Après les défilés du 1er mai 2009, il est bon de rappeler les manifestations qui eurent lieu le 1er mai 1906 et qui furent qualifiées de "Journées historiques" car elles donnèrent l'élan à de nouvelles conceptions et organisations du travail.

           La Bourse du Travail était le pôle de réunion des syndicats et des grévistes, mais elle n’organisait en aucun cas les grèves, elle devait rester apolitique et neutre, assurant uniquement le côté matériel en temps de grève et jouant même un rôle de médiateur.

Bourse.jpg
Sur la Banderole on lit :
" A partir du 1er mai 1906, nous ne travaillerons que 8 heures par jour !"

          La CGT, créée en 1895, absorba en 1902 les Bourses du Travail de province, longtemps dirigées par le jeune militant libertaire Fernand Pelloutier  [2].

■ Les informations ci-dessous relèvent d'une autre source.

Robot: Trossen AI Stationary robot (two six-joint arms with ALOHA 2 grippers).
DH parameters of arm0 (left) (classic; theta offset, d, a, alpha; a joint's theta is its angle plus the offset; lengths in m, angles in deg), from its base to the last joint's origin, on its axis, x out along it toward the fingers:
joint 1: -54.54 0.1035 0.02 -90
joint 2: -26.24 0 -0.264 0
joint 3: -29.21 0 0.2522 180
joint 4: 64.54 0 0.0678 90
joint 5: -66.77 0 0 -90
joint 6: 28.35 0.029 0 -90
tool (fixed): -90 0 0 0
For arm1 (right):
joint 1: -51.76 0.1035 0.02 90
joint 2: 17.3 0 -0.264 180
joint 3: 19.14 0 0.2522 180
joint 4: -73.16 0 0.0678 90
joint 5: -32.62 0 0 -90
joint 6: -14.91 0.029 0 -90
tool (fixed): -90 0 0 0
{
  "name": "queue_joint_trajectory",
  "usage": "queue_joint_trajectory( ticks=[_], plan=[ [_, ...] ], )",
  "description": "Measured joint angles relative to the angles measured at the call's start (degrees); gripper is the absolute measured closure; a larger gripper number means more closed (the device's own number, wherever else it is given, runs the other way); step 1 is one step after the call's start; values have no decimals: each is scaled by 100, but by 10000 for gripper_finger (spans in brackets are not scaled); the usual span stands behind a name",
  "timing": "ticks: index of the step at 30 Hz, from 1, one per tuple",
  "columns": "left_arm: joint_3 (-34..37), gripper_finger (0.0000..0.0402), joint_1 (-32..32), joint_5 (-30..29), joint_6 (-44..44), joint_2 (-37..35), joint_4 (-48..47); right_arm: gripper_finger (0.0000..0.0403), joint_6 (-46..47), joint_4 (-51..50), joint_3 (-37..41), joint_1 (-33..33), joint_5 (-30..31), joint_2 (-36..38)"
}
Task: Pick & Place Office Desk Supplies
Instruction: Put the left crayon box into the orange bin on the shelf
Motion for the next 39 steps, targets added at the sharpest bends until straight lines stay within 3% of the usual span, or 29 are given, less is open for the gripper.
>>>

         Elle organisa, à Paris notamment, une grande manifestation ouvrière, qu’Eugène Dabit dans son ouvrage « Hôtel du Nord » décrit comme « un défilé d’hommes débraillés et gueulards... une églantine à la boutonnière...chantant l’Internationale ». Clemenceau, président du Conseil et ministre de l’Intérieur de 1906 à 1908, surnommé « le sinistre de l’intérieur et le briseur de grèves » agit très énergiquement.

          Il envoya, avec le consentement du préfet Lépine 45 000 hommes de troupe dans la capitale, fit évacuer par la force les grévistes de la Bourse et arrêter les secrétaires de la CGT. Il y eut de violentes bagarres entre des manifestants et des charges de policiers montés, autour de la Bourse, rue du Château-d'Eau, boulevard de Magenta et Place de la République, on procédera à 800 arrestations dont 200 seront maintenues.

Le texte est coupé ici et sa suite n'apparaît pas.